Prompt -
Nothing but the lines below between the line holding "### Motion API" and the line holding "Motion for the", inclusive, should appear in the answer, each set down exactly.

*** Provided material ***

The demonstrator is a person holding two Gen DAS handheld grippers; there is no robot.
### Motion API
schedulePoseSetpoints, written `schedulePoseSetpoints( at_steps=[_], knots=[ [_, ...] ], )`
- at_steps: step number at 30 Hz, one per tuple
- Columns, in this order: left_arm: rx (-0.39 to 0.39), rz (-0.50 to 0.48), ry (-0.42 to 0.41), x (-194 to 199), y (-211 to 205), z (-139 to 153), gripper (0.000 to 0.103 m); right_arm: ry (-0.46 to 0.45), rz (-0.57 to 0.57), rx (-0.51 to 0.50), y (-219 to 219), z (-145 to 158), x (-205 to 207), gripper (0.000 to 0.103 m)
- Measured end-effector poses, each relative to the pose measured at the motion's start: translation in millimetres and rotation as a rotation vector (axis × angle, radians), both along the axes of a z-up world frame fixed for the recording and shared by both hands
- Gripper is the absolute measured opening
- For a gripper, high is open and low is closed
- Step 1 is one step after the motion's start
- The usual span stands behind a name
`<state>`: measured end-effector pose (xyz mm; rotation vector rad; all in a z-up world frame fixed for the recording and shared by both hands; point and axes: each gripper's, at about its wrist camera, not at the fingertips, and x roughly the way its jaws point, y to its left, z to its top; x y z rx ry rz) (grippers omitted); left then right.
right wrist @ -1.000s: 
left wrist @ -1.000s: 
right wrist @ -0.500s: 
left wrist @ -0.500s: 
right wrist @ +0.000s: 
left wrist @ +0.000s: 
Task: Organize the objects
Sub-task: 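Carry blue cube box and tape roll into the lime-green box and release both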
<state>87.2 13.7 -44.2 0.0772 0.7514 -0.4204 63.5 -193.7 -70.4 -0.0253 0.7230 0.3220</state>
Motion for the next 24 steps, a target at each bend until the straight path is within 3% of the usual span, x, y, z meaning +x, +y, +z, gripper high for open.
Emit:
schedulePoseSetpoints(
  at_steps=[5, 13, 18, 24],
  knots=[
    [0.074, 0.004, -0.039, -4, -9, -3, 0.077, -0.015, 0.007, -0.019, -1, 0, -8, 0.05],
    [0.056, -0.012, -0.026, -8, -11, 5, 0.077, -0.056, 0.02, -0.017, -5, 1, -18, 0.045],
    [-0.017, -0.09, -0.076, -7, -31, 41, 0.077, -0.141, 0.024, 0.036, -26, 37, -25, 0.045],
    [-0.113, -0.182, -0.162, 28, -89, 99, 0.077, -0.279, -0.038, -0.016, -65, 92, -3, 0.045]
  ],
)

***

Exercise solution -
### Motion API
schedulePoseSetpoints, written `schedulePoseSetpoints( at_steps=[_], knots=[ [_, ...] ], )`
- at_steps: step number at 30 Hz, one per tuple
- Columns, in this order: left_arm: rx (-0.39 to 0.39), rz (-0.50 to 0.48), ry (-0.42 to 0.41), x (-194 to 199), y (-211 to 205), z (-139 to 153), gripper (0.000 to 0.103 m); right_arm: ry (-0.46 to 0.45), rz (-0.57 to 0.57), rx (-0.51 to 0.50), y (-219 to 219), z (-145 to 158), x (-205 to 207), gripper (0.000 to 0.103 m)
- Measured end-effector poses, each relative to the pose measured at the motion's start: translation in millimetres and rotation as a rotation vector (axis × angle, radians), both along the axes of a z-up world frame fixed for the recording and shared by both hands
- Gripper is the absolute measured opening
- For a gripper, high is open and low is closed
- Step 1 is one step after the motion's start
- The usual span stands behind a name
`<state>`: measured end-effector pose (xyz mm; rotation vector rad; all in a z-up world frame fixed for the recording and shared by both hands; point and axes: each gripper's, at about its wrist camera, not at the fingertips, and x roughly the way its jaws point, y to its left, z to its top; x y z rx ry rz) (grippers omitted); left then right.
right wrist @ -1.000s: 
left wrist @ -1.000s: 
right wrist @ -0.500s: 
left wrist @ -0.500s: 
right wrist @ +0.000s: 
left wrist @ +0.000s: 
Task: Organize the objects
Sub-task: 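Carry blue cube box and tape roll into the lime-green box and release both
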<state>87.2 13.7 -44.2 0.0772 0.7514 -0.4204 63.5 -193.7 -70.4 -0.0253 0.7230 0.3220</state>
Motion for the next 24 steps, a target at each bend until the straight path is within 3% of the usual span, x, y, z meaning +x, +y, +z, gripper high for open.

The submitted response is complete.